Supplied material:
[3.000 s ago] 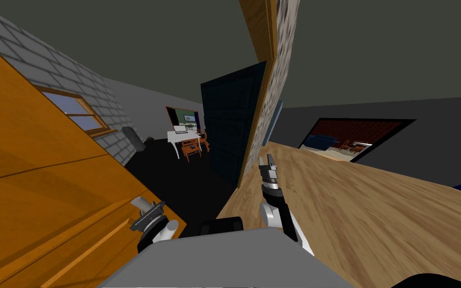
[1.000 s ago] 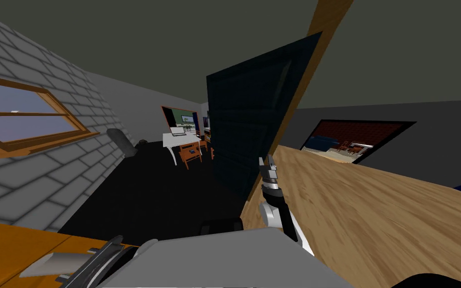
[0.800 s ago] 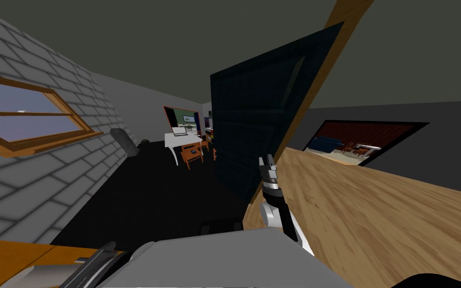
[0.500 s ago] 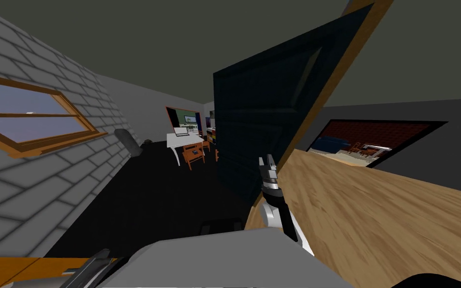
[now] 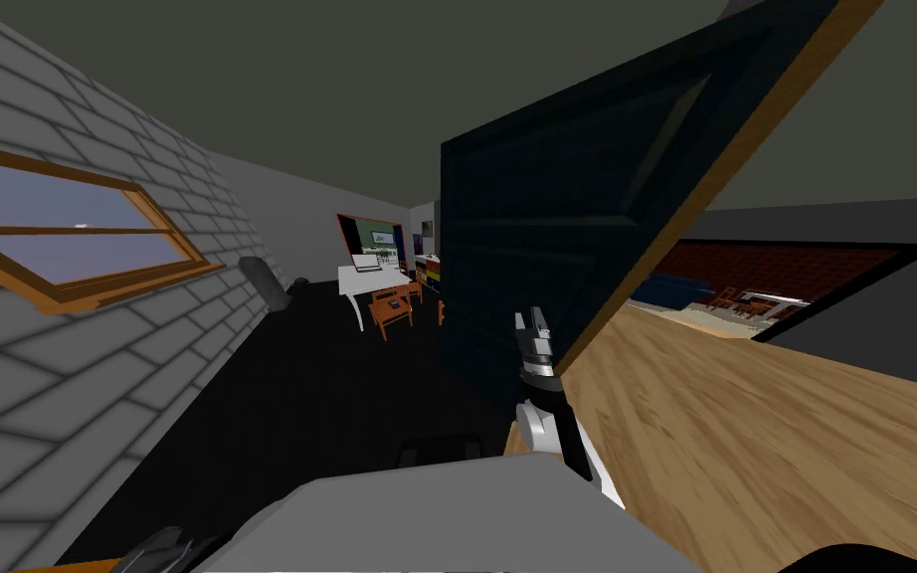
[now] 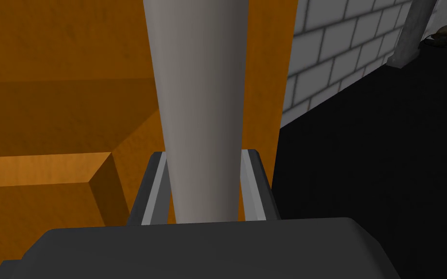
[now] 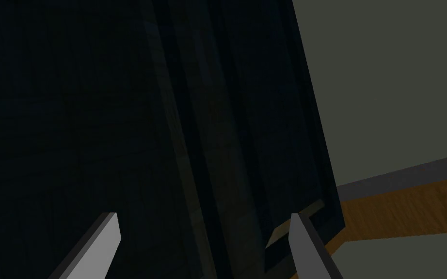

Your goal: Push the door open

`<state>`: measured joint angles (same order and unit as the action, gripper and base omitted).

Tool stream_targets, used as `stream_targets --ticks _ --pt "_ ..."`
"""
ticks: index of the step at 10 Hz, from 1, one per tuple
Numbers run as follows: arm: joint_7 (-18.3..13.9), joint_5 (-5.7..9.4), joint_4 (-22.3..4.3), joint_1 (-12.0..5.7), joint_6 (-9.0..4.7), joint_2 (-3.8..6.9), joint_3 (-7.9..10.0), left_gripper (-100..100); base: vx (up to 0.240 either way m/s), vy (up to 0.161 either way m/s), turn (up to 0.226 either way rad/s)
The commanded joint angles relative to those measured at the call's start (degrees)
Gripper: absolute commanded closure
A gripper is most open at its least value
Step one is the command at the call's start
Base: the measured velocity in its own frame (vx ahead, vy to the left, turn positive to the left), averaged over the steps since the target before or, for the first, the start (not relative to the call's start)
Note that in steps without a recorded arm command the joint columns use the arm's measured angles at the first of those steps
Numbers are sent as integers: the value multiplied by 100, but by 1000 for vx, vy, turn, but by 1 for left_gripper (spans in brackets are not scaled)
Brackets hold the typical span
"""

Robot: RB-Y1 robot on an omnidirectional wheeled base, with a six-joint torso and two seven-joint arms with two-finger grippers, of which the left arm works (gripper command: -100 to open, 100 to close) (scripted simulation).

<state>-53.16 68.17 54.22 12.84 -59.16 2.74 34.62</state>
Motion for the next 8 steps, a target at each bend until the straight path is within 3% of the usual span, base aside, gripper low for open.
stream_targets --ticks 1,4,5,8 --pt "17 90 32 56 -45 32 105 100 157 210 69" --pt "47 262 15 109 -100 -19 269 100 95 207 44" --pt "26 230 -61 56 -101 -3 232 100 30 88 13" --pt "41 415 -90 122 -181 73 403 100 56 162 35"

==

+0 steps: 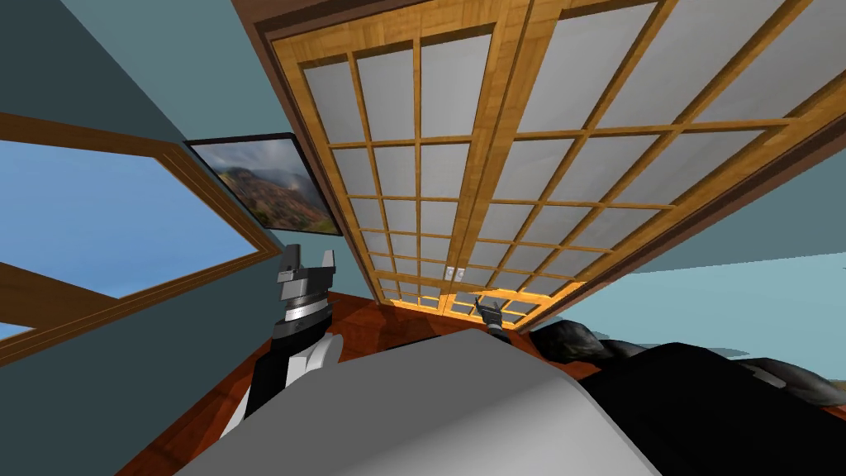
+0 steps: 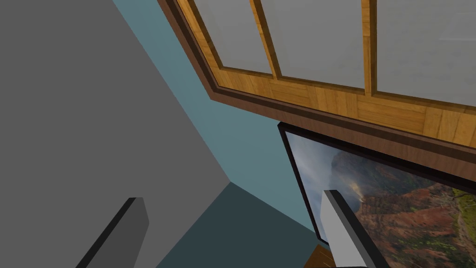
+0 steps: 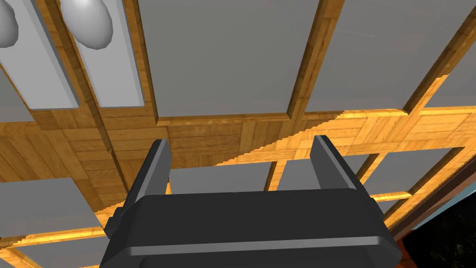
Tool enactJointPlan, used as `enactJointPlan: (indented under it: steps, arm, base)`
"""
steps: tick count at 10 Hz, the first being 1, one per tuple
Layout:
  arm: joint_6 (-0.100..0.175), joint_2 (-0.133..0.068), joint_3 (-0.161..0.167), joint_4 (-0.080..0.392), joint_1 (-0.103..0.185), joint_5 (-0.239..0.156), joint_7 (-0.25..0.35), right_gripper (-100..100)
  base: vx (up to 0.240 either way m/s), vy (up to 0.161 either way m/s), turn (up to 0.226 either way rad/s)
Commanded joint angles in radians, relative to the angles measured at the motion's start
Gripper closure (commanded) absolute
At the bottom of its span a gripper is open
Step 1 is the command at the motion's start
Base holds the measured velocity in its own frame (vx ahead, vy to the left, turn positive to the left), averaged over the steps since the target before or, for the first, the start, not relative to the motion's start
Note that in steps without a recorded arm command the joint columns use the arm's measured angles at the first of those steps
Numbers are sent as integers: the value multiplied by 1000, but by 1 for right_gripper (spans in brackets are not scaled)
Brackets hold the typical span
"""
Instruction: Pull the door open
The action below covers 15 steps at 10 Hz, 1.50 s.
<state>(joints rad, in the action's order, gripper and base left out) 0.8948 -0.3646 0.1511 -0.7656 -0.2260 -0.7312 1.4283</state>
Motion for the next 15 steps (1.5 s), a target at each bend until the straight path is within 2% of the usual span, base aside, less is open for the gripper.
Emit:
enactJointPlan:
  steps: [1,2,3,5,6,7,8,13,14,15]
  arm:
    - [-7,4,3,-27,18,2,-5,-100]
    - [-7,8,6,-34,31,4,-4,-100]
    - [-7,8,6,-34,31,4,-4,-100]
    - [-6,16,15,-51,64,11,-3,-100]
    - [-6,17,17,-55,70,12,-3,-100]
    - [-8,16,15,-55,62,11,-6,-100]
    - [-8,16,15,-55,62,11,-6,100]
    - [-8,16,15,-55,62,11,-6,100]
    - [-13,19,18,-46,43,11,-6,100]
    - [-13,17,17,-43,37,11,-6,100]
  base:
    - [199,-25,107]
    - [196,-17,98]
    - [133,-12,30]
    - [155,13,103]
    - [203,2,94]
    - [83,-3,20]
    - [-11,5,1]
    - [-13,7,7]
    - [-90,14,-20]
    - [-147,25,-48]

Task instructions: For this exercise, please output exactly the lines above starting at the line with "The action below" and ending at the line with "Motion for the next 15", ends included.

Final answer:
The action below covers 15 steps at 10 Hz, 1.50 s.
<state>(joints rad, in the action's order, gripper and base left out) 0.8948 -0.3646 0.1511 -0.7656 -0.2260 -0.7312 1.4283</state>
Motion for the next 15 steps (1.5 s), a target at each bend until the straight path is within 2% of the usual span, base aside, less is open for the gripper.

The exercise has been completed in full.